In 1976 I quit full time teaching and moved to Nepal, where I ran an architectural practice for the following six years. My work there comprised mainly Medical Auxiliary Training Centers funded by a variety of foreign aid agencies: US, Canadian, German, Swiss, Chinese and UNICEF. The latter included solar thermal energy prototypes combining traditional methods with low cost materials of Indian manufacture.
I share with SIU instructors the faith that the correct statement of the problem contains the seed of its own solution. I share also their social conscience which led them to seek out the greatest problems which of course did then, and still do, occur in the least developed countries, like Nepal, Haiti or Thailand.
Southern Illinois University was even more important in the development of a modern philosophy of design than Al Gowan suggests. Its Bauhaus lineage was the soil in which the seeds of American pragmatism took root, through the genius of Harold Cohen and Buckminster Fuller, among others.
Design principles such as exploring the greatest strength of a structure using the least amount of material were more fully developed at SIU than anywhere else.
Such principles are deeply embedded in nature as exemplified by the posthumous discovery of a certain carbon molecule, rightly named Buckminsterfullerene.
The world now desperately needs to turn towards, for example, closed loop systems of manufacture in which the so called `waste' products of one process provide input for another, as eco-systems naturally do.
Al Gowan's documentation of the SIU - a center for study of `least waste' methodology - could not be more timely.
David Dobereiner, (AA Dipl., MA)
Newcastle upon Tyne, UK.
- Reviewed in the United States on December 10, 2012If you are a student looking for a college where you are encouraged to learn problem solving on your own, and to learn how to trust your own judgement, and draw information and ideas from virtually every field, read this book and weep for the death of the Design Department of Southern Illinois University. The book is a collection of memories of students and faculty from the Department of Design at Southern Illinois University from abut 1955-1975, and has photos and work examples.
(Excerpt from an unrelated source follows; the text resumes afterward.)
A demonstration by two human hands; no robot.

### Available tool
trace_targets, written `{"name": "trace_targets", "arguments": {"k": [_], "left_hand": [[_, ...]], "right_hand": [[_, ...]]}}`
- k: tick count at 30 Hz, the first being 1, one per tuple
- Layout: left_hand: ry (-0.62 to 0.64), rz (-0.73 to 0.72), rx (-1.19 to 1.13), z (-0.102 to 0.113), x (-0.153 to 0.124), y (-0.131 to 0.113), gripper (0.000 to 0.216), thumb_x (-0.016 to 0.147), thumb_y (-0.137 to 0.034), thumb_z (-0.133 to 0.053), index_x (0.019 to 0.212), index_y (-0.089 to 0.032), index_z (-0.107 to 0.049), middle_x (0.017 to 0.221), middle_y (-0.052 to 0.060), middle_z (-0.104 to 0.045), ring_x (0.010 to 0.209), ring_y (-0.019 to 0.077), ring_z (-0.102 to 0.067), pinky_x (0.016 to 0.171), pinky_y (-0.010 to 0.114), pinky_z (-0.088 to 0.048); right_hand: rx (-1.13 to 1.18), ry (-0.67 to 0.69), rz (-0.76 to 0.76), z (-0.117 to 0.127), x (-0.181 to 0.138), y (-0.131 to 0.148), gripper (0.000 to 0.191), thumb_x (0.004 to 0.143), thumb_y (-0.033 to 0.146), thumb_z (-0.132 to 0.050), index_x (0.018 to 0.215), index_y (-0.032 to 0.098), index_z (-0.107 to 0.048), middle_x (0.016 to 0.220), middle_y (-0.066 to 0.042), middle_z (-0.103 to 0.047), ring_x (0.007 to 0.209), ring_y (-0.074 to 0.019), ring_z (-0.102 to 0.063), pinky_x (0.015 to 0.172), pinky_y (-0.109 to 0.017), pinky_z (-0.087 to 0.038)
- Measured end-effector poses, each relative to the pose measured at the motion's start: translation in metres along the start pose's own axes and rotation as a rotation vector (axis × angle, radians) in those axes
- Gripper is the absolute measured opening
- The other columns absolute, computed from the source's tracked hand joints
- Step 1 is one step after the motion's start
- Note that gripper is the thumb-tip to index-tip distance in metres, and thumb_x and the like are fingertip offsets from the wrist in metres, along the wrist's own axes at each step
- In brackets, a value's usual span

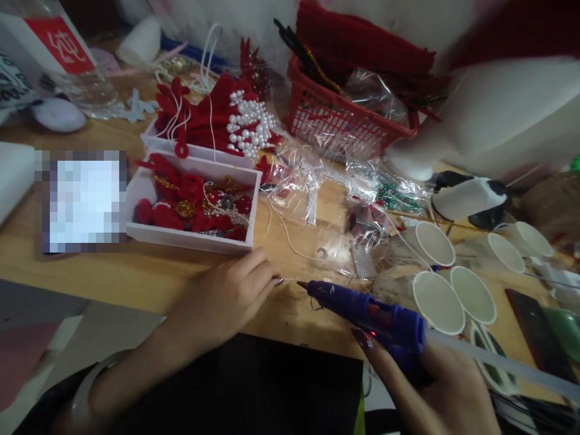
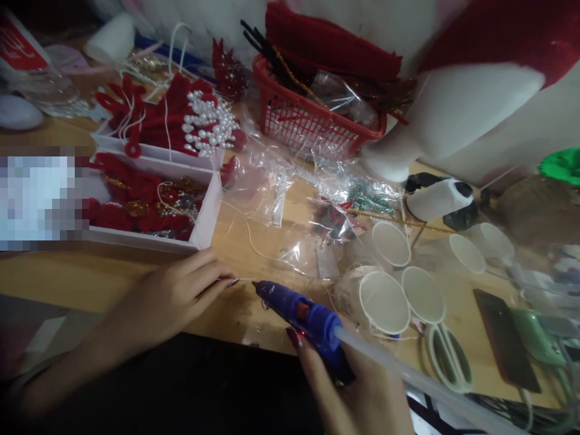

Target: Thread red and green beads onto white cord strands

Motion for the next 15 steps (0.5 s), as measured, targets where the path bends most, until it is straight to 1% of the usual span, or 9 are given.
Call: {"name": "trace_targets", "arguments": {"k": [1,3,6,9,12,15], "left_hand": [[0.003,0.003,-0.001,0.0008,0.0003,-0.0004,0.026,0.101,-0.024,-0.041,0.093,-0.018,-0.065,0.09,0.003,-0.063,0.075,0.0163,-0.062,0.069,0.03,-0.047],[0.009,0.008,-0.002,0.0025,0.0008,-0.001,0.025,0.101,-0.022,-0.042,0.092,-0.019,-0.065,0.089,0.002,-0.063,0.074,0.0155,-0.062,0.067,0.028,-0.046],[0.012,0.008,0.004,0.0044,0.0013,-0.0017,0.024,0.1,-0.02,-0.043,0.091,-0.018,-0.065,0.089,0.002,-0.063,0.073,0.0153,-0.062,0.065,0.028,-0.045],[0.011,-0.005,0.008,0.0048,0.0015,-0.0025,0.023,0.1,-0.019,-0.044,0.091,-0.017,-0.065,0.09,0.003,-0.064,0.074,0.0155,-0.062,0.066,0.028,-0.045],[0.014,-0.006,0.003,0.0041,0.0018,-0.0024,0.023,0.1,-0.019,-0.044,0.091,-0.017,-0.065,0.09,0.003,-0.064,0.074,0.0162,-0.062,0.066,0.029,-0.045],[0.022,0.004,-0.008,0.0037,0.0022,-0.0021,0.022,0.1,-0.019,-0.044,0.092,-0.018,-0.065,0.09,0.003,-0.064,0.074,0.0174,-0.063,0.066,0.03,-0.045]], "right_hand": [[-0.001,-0.007,-0.026,-0.001,-0.0006,-0.0011,0.03,0.089,0.044,-0.06,0.081,0.02,-0.076,0.047,0.001,-0.06,0.038,-0.0156,-0.055,0.036,-0.023,-0.042],[0.016,-0.035,-0.077,-0.002,-0.0015,-0.0033,0.033,0.088,0.047,-0.06,0.085,0.019,-0.077,0.047,0.0,-0.06,0.04,-0.0164,-0.055,0.035,-0.023,-0.039],[0.048,-0.034,-0.097,-0.0022,-0.0004,-0.0033,0.033,0.087,0.047,-0.062,0.088,0.018,-0.078,0.052,-0.001,-0.064,0.045,-0.0176,-0.058,0.037,-0.023,-0.04],[0.06,-0.009,-0.061,-0.0006,0.0032,0.0011,0.03,0.086,0.043,-0.063,0.076,0.018,-0.076,0.051,-0.001,-0.062,0.045,-0.0161,-0.055,0.043,-0.024,-0.043],[0.061,-0.04,-0.097,0.0008,0.005,0.0033,0.033,0.087,0.041,-0.062,0.063,0.019,-0.069,0.049,0.001,-0.057,0.044,-0.014,-0.051,0.048,-0.024,-0.042],[0.056,-0.041,-0.12,-0.0022,0.0045,0.0046,0.035,0.088,0.041,-0.061,0.061,0.019,-0.066,0.047,0.003,-0.051,0.044,-0.0125,-0.045,0.051,-0.024,-0.043]]}}
Point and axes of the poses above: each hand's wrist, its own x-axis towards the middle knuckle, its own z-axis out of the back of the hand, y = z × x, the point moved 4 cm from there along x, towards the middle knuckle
The intensity of the students' memories, and in particular, the testimony of students to how important the Department was to them is repeated on almost every page.
However, there must still be colleges and grad schools where the same kind of experiential learning is a critical part of the course of study. The basic idea that students should get their hands dirty is too old to be stamped out completely. And one of the interesting features of the students' memories is that almost all of them found their way to the SIU Design Department either by trying to find a better place to learn on their own initiative, or by following some teacher's suggestion about where there was a sense of excitement in the learning process. In other words, the students' memories can also be read as a kind of "how to" book on finding a college that that respects and builds on individual initiative, as opposed to textbook learning.